Coal Depolymerising Activity and Haloperoxidase Activity of Mn Peroxidase from Fomes durissimus MTCC-1173.

Mn peroxidase has been purified to homogeneity from the culture filtrate of a new fungal strain Fomes durissimus MTCC-1173 using concentration by ultrafiltration and anion exchange chromatography on diethylaminoethyl (DEAE) cellulose. The molecular mass of the purified enzyme has been found to be 42.0 kDa using SDS-PAGE analysis.

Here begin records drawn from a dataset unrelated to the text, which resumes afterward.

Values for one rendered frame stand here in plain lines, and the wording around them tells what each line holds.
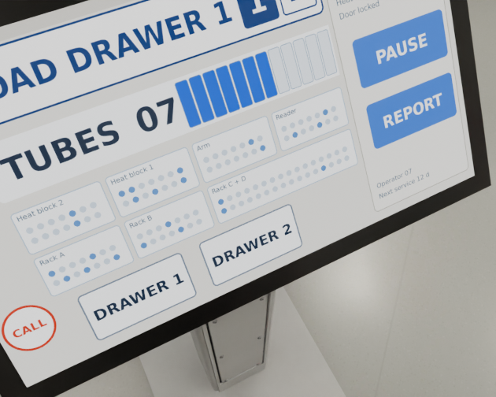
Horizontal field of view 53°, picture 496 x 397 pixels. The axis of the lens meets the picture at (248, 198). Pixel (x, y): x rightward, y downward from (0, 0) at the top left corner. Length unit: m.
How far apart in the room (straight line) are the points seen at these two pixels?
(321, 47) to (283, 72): 0.04
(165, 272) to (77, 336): 0.09
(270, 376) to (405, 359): 0.38
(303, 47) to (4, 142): 0.25
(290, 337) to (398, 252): 0.45
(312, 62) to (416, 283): 1.22
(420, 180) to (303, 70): 0.17
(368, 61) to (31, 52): 0.28
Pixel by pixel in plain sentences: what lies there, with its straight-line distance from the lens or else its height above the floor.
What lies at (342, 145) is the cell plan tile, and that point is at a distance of 0.47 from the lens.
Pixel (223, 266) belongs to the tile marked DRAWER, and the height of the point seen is 1.00.
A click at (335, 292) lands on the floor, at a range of 1.53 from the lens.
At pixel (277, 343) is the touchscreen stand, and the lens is 1.43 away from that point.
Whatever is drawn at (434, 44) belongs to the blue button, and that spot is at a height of 1.09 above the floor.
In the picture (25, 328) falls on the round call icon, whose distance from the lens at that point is 0.45.
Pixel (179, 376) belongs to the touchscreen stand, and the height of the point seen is 0.04.
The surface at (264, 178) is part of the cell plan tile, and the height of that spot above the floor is 1.05.
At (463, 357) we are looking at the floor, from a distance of 1.57.
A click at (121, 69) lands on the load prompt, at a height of 1.14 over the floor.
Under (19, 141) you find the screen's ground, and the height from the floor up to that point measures 1.12.
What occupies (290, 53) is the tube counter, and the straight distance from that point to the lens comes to 0.44.
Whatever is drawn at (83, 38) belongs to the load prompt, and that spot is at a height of 1.17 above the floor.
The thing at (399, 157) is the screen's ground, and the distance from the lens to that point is 0.51.
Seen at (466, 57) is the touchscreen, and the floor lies 1.07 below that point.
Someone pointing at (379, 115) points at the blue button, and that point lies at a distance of 0.49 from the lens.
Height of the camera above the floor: 1.41
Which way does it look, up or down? 59 degrees down
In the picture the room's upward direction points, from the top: straight up
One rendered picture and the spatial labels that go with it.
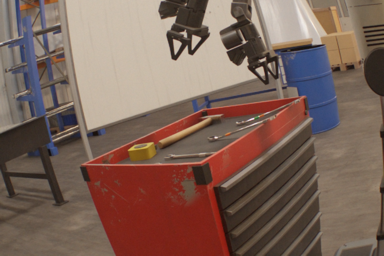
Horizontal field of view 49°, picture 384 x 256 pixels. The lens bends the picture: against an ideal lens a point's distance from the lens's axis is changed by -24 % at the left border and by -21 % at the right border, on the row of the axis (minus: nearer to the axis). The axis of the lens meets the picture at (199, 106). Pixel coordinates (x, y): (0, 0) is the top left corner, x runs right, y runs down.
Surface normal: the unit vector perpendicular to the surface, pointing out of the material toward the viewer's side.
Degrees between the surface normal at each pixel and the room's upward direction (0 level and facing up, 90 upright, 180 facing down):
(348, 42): 90
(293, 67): 90
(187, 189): 90
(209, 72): 90
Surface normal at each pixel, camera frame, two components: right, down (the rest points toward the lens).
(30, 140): 0.84, -0.12
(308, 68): -0.16, 0.18
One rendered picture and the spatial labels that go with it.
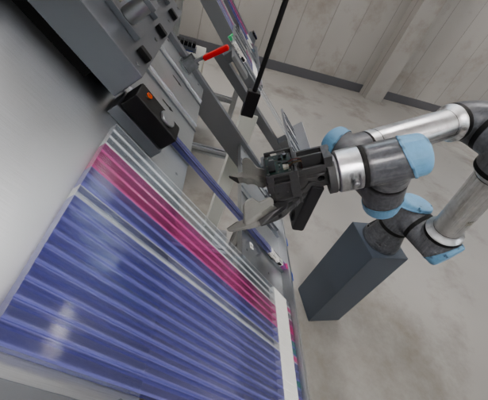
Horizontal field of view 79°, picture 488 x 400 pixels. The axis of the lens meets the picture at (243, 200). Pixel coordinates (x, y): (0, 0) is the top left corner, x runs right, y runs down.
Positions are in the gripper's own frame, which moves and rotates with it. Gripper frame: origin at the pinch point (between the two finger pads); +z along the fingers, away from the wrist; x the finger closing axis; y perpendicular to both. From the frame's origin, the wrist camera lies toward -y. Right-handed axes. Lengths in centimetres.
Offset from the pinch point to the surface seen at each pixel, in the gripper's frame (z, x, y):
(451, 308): -91, -45, -165
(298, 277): -5, -49, -110
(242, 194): -0.9, -9.4, -6.7
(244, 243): -1.0, 4.5, -7.0
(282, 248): -6.5, -5.7, -24.4
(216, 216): 26, -57, -58
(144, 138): 4.9, 7.3, 21.1
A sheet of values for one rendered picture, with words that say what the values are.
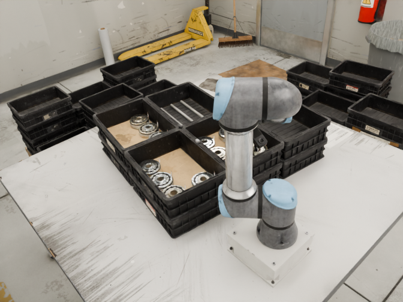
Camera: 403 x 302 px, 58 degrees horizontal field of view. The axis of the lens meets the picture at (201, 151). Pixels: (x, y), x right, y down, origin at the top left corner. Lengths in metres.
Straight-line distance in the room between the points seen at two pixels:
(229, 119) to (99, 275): 0.82
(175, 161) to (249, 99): 0.82
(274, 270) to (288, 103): 0.60
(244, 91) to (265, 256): 0.64
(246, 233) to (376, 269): 1.19
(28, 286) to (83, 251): 0.98
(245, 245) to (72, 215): 0.81
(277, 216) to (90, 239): 0.79
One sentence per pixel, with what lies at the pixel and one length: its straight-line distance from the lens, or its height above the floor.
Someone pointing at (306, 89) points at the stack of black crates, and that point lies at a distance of 3.28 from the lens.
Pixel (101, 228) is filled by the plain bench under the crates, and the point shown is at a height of 0.70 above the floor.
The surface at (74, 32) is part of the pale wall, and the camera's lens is 4.81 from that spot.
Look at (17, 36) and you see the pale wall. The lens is 4.59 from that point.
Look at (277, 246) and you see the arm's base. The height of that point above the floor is 0.82.
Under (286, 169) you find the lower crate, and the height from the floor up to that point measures 0.76.
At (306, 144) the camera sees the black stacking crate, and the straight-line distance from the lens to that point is 1.79.
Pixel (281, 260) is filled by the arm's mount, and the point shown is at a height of 0.80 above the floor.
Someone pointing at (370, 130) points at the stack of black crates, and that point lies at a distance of 2.61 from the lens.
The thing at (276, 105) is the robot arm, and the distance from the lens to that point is 0.97.
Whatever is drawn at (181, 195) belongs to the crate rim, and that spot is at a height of 0.93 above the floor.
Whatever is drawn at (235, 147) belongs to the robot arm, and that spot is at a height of 1.24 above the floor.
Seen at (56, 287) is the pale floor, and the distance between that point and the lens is 2.46.
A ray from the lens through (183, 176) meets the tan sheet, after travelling 1.62.
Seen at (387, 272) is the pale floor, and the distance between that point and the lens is 2.46.
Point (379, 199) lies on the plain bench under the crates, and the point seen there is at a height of 0.70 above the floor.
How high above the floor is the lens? 1.88
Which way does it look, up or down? 37 degrees down
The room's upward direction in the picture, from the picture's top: 4 degrees counter-clockwise
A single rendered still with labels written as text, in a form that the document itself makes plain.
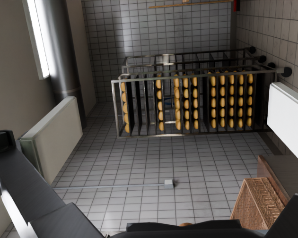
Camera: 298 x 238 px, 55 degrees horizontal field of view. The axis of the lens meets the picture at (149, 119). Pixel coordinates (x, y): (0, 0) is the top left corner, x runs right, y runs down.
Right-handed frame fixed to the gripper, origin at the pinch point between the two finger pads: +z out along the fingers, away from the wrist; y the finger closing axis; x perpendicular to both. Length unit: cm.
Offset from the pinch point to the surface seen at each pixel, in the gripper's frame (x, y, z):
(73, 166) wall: -152, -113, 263
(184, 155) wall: -153, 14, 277
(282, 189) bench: -99, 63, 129
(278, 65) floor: -61, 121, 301
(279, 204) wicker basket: -104, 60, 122
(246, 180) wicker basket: -104, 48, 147
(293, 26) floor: -19, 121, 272
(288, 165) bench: -99, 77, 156
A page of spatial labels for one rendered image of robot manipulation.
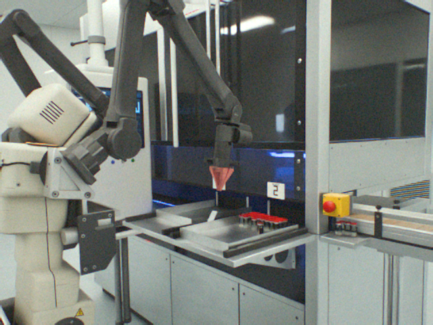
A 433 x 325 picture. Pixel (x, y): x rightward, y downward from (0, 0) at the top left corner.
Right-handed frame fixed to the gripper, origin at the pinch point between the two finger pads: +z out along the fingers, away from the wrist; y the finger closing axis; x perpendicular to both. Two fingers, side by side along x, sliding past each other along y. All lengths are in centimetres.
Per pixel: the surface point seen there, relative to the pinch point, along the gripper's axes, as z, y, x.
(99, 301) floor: 100, 49, 177
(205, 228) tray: 16.6, 12.6, 19.8
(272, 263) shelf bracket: 25.6, 28.6, -1.0
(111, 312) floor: 100, 49, 154
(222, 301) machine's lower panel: 55, 45, 40
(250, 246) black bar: 17.2, 8.4, -8.0
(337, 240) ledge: 14.0, 38.3, -20.0
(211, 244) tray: 18.2, 1.3, 2.5
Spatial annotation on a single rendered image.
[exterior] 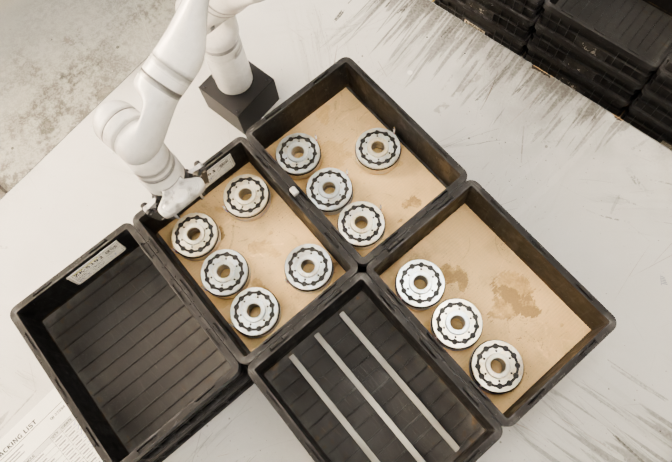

The K(m) values using MnSO(4) and H(2)O(2) as the variable substrates in 50 mM lactic acid-sodium lactate buffer pH 4.5 at 30(°)C were 59 µM and 32 µM, respectively. The catalytic rate constants using MnSO(4) and H(2)O(2) were 22.4 s(-1) and 14.0 s(-1), respectively, giving the values of k(cat)/K(m) 0.38 µM(-1)s(-1) and 0.44 µM(-1)s(-1), respectively. The pH and temperature optima of the Mn peroxidase were 4 and 26(°)C, respectively. The purified MnP depolymerises humic acid in presence of H(2)O(2). The purified Mn peroxidase exhibits haloperoxidase activity at low pH.